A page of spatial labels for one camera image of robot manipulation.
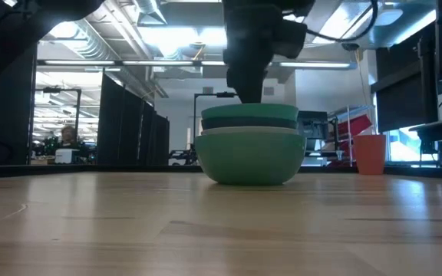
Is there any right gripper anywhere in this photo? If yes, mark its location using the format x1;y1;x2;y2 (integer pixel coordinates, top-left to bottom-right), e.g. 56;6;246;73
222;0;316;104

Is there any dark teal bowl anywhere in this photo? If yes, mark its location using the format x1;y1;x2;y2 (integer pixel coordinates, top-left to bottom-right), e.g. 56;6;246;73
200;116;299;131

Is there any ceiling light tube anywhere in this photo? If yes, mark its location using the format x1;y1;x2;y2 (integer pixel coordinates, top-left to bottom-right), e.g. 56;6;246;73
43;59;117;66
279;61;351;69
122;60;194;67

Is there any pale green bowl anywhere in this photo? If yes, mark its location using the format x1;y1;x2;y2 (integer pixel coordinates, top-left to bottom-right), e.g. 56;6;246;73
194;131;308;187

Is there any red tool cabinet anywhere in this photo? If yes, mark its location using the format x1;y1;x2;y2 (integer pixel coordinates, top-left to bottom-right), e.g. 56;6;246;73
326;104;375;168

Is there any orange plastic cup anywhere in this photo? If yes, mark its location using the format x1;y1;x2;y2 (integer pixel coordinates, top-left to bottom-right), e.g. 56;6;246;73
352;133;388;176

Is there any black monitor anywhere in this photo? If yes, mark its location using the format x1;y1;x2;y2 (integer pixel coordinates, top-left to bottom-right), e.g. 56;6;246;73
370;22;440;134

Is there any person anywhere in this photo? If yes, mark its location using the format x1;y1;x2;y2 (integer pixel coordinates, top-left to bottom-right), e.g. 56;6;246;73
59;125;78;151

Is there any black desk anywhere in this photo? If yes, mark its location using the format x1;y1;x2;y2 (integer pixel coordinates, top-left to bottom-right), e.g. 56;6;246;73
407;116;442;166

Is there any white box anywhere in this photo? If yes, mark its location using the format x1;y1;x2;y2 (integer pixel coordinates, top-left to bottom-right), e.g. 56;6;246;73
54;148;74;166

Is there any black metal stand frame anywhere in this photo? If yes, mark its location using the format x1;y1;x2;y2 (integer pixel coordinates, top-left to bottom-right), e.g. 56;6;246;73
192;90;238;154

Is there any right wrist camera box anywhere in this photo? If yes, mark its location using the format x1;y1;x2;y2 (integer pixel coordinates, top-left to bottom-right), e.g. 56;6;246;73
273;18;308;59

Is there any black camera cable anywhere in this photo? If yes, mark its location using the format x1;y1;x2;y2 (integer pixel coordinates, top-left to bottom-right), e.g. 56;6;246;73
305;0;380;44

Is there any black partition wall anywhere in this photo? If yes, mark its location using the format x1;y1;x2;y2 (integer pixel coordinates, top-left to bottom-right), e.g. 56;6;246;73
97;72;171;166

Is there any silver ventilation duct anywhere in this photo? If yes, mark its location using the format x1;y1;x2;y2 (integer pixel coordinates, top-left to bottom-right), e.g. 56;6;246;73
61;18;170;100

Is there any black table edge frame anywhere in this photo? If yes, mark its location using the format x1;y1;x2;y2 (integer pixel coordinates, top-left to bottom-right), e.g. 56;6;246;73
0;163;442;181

==

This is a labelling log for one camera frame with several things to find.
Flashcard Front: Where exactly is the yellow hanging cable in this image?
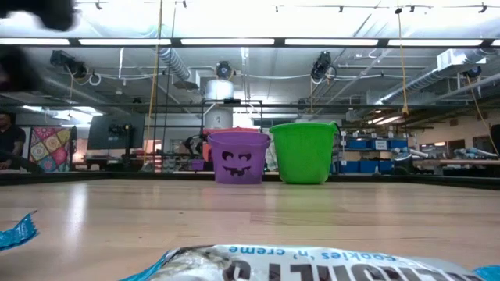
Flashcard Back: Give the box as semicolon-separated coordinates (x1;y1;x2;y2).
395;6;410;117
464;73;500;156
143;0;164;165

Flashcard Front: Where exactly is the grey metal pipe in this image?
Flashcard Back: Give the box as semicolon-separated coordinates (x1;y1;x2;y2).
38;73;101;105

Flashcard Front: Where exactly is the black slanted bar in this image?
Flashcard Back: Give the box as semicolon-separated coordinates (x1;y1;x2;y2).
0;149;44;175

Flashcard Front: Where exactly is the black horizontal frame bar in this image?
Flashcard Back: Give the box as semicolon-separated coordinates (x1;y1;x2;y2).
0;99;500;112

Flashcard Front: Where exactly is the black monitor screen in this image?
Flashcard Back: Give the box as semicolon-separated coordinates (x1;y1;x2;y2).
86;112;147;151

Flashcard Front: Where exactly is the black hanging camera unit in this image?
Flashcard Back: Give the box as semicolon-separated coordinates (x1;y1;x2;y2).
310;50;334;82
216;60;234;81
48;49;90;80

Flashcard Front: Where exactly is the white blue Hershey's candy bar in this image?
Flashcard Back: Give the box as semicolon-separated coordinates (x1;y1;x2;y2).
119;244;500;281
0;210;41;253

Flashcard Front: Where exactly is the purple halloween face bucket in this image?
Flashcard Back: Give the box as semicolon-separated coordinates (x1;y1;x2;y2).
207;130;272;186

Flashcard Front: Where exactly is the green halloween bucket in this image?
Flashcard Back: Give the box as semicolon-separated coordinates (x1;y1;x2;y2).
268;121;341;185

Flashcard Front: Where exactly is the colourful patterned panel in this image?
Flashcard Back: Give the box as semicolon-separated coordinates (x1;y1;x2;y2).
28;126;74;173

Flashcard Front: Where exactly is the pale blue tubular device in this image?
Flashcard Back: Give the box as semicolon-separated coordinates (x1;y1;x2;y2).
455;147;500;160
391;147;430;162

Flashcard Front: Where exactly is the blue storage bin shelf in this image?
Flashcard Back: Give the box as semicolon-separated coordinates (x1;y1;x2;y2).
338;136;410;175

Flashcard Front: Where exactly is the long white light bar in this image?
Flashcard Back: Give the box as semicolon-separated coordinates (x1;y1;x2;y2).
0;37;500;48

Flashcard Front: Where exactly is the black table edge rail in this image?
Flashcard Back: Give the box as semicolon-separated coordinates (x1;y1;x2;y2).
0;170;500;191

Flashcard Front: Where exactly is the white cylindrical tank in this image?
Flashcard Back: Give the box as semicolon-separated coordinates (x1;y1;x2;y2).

...

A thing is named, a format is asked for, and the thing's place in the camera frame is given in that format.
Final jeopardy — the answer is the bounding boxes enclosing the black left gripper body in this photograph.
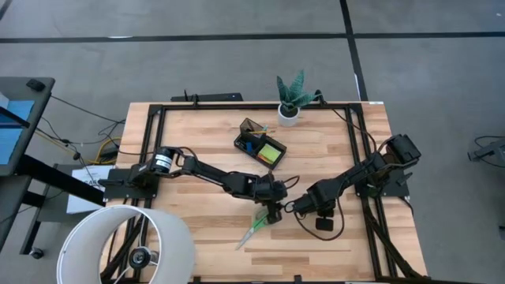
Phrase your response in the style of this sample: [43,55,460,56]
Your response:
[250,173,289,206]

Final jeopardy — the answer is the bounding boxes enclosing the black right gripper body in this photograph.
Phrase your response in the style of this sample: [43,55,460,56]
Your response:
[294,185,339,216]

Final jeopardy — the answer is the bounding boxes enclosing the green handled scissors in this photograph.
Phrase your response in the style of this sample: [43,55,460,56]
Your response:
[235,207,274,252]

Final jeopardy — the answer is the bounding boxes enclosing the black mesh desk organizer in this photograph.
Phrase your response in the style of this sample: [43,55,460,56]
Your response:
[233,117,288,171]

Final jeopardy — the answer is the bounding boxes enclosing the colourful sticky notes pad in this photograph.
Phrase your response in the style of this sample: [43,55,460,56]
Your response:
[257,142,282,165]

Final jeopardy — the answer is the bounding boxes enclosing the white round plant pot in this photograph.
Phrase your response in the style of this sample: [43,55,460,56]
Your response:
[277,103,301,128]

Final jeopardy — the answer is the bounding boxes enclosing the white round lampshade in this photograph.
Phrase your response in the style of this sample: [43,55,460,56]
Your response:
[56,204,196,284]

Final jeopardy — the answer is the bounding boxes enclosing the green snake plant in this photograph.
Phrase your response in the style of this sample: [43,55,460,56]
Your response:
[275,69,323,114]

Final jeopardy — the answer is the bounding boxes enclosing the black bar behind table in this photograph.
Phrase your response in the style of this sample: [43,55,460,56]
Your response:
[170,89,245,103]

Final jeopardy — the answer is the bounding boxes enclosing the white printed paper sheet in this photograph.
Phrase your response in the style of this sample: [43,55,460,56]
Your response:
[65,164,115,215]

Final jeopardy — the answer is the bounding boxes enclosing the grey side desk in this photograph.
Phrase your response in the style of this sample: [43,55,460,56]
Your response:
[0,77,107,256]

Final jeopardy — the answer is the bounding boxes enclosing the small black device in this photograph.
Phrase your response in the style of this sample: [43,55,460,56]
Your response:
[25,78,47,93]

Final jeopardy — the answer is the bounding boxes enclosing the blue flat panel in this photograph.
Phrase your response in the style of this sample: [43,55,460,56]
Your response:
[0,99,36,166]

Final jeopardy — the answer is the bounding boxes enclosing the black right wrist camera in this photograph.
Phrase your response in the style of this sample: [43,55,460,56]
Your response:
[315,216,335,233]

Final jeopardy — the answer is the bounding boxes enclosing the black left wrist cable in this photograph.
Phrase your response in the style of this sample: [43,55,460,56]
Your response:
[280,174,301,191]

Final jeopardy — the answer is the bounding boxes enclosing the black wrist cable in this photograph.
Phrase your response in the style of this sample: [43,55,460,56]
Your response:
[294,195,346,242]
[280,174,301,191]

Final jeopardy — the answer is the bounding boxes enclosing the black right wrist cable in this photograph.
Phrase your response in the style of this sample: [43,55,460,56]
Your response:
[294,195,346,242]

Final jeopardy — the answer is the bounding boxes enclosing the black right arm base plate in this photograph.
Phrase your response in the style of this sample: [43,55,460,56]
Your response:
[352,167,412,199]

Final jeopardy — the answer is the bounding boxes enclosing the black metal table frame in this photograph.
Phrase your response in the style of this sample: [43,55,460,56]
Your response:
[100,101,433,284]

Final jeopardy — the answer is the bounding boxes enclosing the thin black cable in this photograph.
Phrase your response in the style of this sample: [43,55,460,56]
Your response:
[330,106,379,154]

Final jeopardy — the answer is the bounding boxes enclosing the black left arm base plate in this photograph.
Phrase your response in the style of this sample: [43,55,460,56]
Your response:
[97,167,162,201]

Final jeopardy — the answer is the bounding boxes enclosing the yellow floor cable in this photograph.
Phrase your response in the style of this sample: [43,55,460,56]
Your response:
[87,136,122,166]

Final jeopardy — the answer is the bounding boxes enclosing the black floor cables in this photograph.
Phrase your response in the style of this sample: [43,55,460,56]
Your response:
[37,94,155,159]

* Assigned task: When a line in the data contains the string "halloween", copy that line.

* Answer to the problem:
Flashcard Front: Where exactly is the purple halloween face bucket in this image?
Flashcard Front: Where exactly is the green halloween bucket in this image?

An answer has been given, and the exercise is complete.